ACTIVITY =
From the records below, print exactly the lines starting at the one containing "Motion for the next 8" and ending at the one containing "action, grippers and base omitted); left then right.", ends included, and nothing else.

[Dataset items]
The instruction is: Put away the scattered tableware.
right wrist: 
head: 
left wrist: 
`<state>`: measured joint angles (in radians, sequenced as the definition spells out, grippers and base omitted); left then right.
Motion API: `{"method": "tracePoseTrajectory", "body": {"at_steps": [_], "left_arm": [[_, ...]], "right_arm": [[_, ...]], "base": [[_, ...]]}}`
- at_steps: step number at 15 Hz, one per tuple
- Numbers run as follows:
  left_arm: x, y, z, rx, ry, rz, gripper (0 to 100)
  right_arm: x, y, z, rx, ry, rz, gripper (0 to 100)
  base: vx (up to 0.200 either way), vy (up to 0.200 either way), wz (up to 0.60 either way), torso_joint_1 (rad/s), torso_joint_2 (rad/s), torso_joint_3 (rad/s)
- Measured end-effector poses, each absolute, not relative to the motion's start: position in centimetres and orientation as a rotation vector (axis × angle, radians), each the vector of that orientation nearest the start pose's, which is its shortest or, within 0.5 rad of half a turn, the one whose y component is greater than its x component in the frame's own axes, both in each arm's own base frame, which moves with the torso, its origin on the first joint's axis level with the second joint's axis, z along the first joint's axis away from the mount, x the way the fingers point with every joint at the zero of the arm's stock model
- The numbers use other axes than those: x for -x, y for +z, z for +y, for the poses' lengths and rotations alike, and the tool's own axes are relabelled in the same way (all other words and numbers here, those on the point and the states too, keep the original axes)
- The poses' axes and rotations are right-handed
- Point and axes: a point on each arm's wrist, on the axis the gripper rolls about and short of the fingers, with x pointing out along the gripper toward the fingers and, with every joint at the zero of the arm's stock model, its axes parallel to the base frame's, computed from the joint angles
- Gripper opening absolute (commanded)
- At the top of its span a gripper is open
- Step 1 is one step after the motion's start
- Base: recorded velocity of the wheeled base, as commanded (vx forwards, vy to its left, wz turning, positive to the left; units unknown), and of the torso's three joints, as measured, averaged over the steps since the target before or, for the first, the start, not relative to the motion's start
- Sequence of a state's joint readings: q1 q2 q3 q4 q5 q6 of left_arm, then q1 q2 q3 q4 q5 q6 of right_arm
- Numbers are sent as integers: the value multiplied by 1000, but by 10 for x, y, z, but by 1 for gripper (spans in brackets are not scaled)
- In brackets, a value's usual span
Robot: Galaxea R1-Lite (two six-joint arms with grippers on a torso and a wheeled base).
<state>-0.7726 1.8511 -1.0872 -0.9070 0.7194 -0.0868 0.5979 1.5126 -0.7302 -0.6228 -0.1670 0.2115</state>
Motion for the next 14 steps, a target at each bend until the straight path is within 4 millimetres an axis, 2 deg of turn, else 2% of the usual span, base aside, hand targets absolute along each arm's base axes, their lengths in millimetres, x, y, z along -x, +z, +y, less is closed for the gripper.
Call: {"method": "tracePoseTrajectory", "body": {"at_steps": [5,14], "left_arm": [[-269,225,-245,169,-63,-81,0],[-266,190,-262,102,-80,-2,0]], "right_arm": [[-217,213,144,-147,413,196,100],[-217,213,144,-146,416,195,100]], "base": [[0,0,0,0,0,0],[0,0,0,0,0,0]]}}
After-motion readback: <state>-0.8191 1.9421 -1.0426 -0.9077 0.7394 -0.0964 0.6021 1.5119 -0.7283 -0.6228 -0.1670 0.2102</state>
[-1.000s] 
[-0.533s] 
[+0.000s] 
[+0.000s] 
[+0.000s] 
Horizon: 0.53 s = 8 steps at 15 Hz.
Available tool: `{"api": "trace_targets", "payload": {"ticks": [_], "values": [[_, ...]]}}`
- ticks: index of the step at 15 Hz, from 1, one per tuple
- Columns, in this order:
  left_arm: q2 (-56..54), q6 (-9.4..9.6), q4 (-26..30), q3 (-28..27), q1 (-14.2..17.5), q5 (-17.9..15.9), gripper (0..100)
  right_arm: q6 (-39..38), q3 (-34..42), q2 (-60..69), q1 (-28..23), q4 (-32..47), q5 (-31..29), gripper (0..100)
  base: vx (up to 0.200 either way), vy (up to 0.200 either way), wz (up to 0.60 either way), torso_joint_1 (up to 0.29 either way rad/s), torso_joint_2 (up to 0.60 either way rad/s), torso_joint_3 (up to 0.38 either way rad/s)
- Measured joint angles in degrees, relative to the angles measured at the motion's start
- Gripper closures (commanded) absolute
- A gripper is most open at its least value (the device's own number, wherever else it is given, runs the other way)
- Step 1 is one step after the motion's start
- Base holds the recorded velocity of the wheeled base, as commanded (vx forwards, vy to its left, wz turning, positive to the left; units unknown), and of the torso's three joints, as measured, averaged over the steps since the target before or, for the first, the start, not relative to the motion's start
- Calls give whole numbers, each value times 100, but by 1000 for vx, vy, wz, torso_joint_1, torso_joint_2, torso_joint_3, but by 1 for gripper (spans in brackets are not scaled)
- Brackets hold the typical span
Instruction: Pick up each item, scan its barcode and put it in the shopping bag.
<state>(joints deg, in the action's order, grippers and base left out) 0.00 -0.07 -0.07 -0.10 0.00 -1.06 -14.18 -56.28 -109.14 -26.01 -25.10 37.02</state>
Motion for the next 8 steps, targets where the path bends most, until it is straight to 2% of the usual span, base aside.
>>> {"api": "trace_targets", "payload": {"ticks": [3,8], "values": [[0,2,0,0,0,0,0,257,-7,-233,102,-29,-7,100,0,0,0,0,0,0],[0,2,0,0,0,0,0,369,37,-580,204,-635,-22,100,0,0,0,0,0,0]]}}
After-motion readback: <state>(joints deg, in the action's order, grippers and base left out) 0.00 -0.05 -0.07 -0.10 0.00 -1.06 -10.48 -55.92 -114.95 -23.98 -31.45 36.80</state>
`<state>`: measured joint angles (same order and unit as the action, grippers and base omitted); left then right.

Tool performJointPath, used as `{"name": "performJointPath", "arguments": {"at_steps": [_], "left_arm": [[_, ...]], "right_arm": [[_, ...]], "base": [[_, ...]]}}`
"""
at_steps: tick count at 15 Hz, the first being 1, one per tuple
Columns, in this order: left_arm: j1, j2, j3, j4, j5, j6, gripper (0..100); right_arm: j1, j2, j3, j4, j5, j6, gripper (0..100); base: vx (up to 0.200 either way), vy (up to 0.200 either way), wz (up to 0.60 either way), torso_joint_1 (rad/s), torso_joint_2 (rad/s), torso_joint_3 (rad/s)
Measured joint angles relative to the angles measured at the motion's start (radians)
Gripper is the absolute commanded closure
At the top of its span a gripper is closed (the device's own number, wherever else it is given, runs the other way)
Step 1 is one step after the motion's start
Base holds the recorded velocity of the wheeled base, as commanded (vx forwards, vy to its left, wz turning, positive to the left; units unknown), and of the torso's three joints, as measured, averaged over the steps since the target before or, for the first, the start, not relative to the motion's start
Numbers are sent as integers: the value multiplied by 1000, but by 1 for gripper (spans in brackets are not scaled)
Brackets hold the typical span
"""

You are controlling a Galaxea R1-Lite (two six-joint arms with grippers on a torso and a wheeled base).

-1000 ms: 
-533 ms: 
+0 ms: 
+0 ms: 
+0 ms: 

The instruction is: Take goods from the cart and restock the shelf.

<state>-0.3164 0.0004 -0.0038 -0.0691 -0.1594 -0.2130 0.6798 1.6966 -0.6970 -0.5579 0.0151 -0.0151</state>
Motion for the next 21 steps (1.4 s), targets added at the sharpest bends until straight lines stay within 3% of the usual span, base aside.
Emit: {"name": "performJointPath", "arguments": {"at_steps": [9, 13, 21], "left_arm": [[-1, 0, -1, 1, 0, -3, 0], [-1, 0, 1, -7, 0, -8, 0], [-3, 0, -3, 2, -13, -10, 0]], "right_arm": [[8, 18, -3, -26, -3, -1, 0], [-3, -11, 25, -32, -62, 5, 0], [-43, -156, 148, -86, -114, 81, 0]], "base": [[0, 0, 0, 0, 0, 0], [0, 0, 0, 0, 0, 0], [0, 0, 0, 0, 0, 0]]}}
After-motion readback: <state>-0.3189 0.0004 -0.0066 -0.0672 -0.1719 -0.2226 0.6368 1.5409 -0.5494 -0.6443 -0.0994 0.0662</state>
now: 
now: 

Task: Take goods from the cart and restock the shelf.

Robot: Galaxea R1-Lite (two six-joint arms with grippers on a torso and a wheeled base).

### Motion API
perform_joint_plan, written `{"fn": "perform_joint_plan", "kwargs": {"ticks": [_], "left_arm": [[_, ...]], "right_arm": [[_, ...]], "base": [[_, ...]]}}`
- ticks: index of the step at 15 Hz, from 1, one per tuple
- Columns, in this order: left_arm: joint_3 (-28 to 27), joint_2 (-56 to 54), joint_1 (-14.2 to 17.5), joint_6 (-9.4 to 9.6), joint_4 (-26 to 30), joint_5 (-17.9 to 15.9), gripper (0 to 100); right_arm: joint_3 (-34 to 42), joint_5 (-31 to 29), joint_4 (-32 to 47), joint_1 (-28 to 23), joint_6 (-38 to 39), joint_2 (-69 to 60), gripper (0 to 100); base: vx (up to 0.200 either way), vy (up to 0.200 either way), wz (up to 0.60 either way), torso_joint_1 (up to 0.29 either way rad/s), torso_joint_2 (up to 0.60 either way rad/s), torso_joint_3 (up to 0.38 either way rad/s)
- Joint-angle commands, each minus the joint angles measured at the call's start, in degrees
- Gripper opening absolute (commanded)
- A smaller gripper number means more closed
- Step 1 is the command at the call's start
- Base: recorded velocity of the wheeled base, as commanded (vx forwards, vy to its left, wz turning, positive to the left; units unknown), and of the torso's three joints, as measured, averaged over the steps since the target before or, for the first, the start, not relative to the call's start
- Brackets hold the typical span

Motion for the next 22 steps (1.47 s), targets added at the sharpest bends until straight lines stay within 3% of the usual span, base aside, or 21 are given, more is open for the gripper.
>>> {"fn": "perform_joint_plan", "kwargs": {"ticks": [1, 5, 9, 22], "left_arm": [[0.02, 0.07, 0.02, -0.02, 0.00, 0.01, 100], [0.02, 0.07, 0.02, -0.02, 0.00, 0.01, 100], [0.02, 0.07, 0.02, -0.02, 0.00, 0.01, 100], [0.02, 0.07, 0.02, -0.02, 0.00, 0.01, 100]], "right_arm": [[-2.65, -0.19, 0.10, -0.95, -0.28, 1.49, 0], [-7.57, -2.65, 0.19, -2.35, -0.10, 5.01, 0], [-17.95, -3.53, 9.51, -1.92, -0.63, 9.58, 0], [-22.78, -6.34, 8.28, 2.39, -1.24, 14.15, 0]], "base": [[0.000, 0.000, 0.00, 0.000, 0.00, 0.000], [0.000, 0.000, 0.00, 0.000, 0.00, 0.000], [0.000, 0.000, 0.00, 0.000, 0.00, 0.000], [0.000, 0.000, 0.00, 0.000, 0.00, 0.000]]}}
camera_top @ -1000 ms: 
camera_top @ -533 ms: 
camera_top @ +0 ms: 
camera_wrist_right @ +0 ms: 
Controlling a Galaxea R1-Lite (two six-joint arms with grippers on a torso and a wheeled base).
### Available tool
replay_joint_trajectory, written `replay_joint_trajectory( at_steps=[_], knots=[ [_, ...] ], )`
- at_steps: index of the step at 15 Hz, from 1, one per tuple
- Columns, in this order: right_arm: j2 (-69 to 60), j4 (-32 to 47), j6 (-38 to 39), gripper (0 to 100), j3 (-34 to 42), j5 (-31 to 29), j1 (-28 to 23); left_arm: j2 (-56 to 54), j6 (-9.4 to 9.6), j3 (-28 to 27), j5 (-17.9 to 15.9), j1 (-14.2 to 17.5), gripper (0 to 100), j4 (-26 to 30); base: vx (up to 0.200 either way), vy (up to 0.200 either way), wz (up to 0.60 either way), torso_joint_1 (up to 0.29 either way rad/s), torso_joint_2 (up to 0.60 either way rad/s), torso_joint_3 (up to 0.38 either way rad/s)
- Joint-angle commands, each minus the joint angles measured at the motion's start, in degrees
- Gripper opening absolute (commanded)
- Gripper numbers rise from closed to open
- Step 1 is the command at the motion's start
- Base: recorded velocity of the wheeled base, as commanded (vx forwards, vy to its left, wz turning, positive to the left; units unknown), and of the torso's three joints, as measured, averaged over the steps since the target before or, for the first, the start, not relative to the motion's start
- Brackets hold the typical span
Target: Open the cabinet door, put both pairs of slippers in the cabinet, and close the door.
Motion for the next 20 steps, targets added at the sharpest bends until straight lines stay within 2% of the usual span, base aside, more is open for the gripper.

EXERCISE OUTPUT =
Motion for the next 8 steps, targets where the path bends most, until it is straight to 2% of the usual span, base aside.
>>> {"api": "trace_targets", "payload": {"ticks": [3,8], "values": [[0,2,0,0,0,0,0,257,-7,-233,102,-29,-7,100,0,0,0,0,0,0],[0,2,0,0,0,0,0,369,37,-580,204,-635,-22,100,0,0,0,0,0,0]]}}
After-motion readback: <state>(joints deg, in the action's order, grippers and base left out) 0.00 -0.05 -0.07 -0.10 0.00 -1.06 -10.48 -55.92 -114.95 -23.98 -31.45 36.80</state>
`<state>`: measured joint angles (same order and unit as the action, grippers and base omitted); left then right.

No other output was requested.